Indonesia bahkan berbagi pengalaman teknis dengan negara-negara lain di kawasan, memperkuat posisi kita sebagai salah satu negara terdepan, bersama Argentina, Malaysia, dan Filipina, yang tengah membawa teknologi ini menuju skala industri percontohan.
Mengintip Sejarah Pencemaran 150 Tahun
Namun, melawan plastik tidak hanya soal daur ulang. Indonesia juga aktif dalam program kolaborasi global untuk memetakan seberapa parah laut kita tercemar.
Sejak 2024, BRIN aktif melakukan sampling mikroplastik di Teluk Lampung, Muara Cisadane, Pulau Pari, hingga Pekalongan. Data hasil analisis bahkan sudah diunggah ke database global IAEA.
Yang paling menarik, Indonesia telah menyiapkan jurus andalan untuk Fase II program ini (2026–2029). BRIN akan mengintegrasikan teknik mutakhir: sediment dating menggunakan isotop $Pb-210$.

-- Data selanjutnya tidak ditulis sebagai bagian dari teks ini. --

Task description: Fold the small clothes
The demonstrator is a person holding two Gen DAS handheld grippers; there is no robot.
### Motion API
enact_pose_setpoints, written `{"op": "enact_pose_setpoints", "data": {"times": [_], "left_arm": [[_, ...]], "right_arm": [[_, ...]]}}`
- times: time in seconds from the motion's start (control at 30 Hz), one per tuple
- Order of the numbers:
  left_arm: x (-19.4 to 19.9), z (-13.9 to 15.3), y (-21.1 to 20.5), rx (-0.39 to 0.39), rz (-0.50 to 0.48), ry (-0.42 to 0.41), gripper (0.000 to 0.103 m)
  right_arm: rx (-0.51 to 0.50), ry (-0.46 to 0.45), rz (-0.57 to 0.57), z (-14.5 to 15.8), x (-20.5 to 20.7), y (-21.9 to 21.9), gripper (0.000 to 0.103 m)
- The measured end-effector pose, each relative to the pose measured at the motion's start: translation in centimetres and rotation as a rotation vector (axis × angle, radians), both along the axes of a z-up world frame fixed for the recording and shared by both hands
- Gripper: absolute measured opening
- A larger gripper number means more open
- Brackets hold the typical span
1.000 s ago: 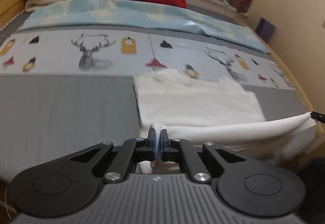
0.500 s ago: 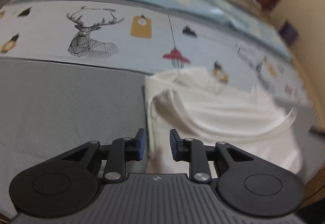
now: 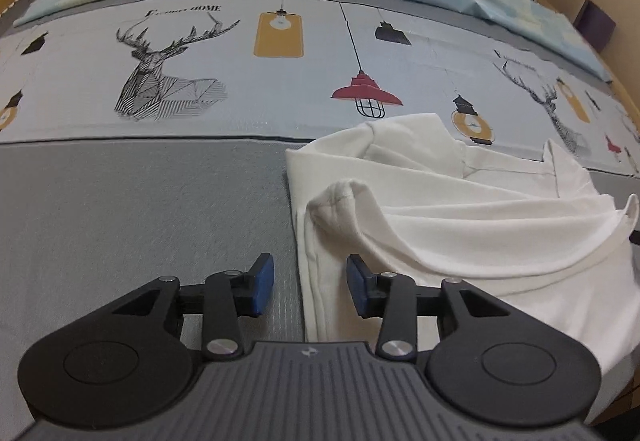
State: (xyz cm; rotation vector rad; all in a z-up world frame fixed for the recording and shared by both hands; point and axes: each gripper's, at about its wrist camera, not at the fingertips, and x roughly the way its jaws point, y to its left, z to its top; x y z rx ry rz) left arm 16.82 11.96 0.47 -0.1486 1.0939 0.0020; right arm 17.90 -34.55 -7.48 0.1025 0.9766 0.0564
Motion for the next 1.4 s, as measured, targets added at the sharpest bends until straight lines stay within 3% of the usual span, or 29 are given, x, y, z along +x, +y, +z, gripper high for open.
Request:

Teknik ini memungkinkan peneliti untuk merekonstruksi sejarah pencemaran mikroplastik hingga 150 tahun ke belakang! Sebuah upaya ambisius untuk memahami akar masalah polusi di perairan kita.
“Partisipasi BRIN dalam forum ini menegaskan peran aktif Indonesia dalam memanfaatkan teknologi nuklir untuk pengelolaan lingkungan yang berkelanjutan,” tutup Syaiful.